Lands Department announced Wednesday that it had awarded the tender for a 50-year lease for the site at Cotton Tree Drive, near the Peak Tram tourist hotspot, to Smart Event Investments, a wholly-owned subsidiary of Harbour Centre Development (0051), itself a subsidiary of Wheelock.
In doing so, Harbour Centre Development beat off 16 other tenderers including some big names such as Sun Hung Kai Properties (0016), Sino Land (0083), Cheung Kong (Holdings) (0001) and Macau casino concessionaire Galaxy Entertainment (0027).
Its offer to the government also managed to beat market estimates of between HK$2.2 billion and HK$3.3 billion by a comfortable margin.
The new owner however has to keep the building, completed in 1969 with 27 levels including the basement, intact.
“The existing building is not to be demolished and its maximum gross floor area that may be attainted is 30,200 square metres,” Lands Department said.

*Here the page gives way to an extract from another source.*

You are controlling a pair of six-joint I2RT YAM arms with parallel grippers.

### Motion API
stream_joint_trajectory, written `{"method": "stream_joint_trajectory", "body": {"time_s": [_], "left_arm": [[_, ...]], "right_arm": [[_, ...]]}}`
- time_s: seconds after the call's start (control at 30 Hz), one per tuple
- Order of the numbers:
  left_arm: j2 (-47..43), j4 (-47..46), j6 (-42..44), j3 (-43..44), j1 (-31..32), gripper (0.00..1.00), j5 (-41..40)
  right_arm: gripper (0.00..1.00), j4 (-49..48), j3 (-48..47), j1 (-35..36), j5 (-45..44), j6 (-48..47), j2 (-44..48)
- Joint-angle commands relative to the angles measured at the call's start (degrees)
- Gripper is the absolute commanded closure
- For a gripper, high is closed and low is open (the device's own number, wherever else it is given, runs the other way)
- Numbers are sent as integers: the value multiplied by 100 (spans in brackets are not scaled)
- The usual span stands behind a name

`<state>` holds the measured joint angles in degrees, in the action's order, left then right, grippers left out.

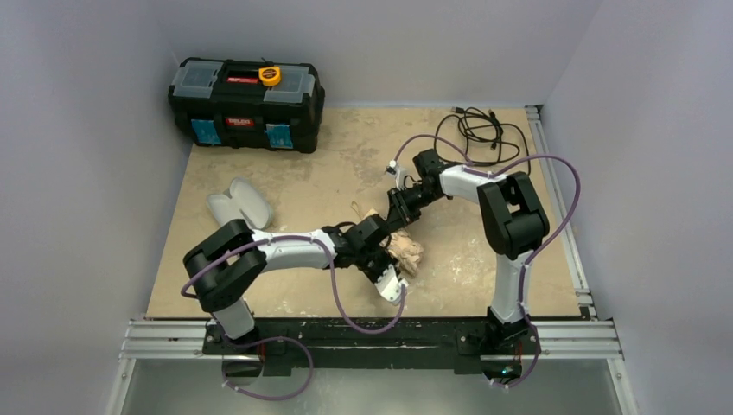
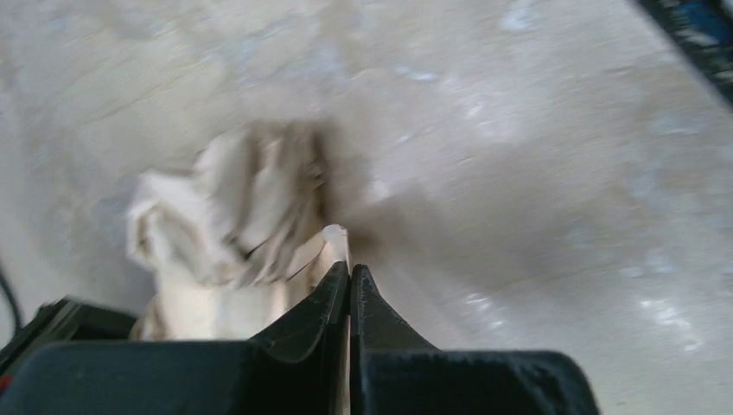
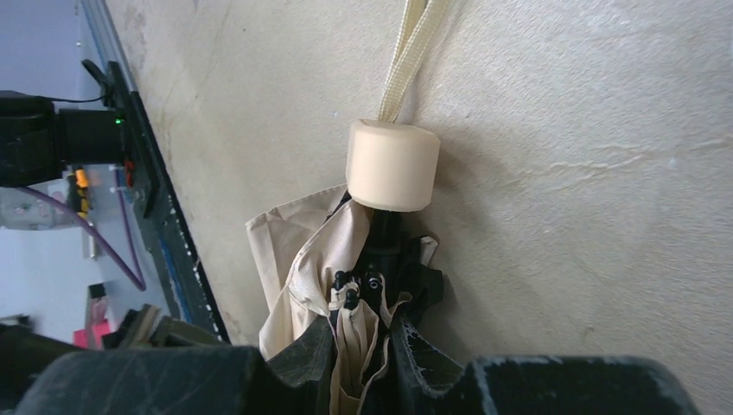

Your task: Open the umbrella

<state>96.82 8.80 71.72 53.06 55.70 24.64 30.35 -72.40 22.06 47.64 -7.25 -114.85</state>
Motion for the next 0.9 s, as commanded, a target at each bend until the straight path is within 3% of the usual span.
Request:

Harbour Centre Development did not immediately respond to enquiries from Construction Post regarding total cost and period required for renovation into hotel use.
“The site is a unique property and possibly the last remaining prime site available in Central Hong Kong, for a major hotel,” Harbour Centre Development and Wheelock said in a joint stock exchange statement.
Only a stone’s throw away are major government buildings such as Government House and the Central Government Offices, and the Central business district with major commercial buildings such as the Citibank and ICBC towers and the US Consulate building.
Harbour Centre Development has until the end of 2018 to complete its obligations under the government lease for the site.
The company appears to have no trouble meeting the huge initial capital outlay with net cash and available-for-sale investments totalling HK$5.69 billion as of 30 June this year.
The government announced last May that it would dispose of the site for hotel use through a public tender starting in June and lasting about five months.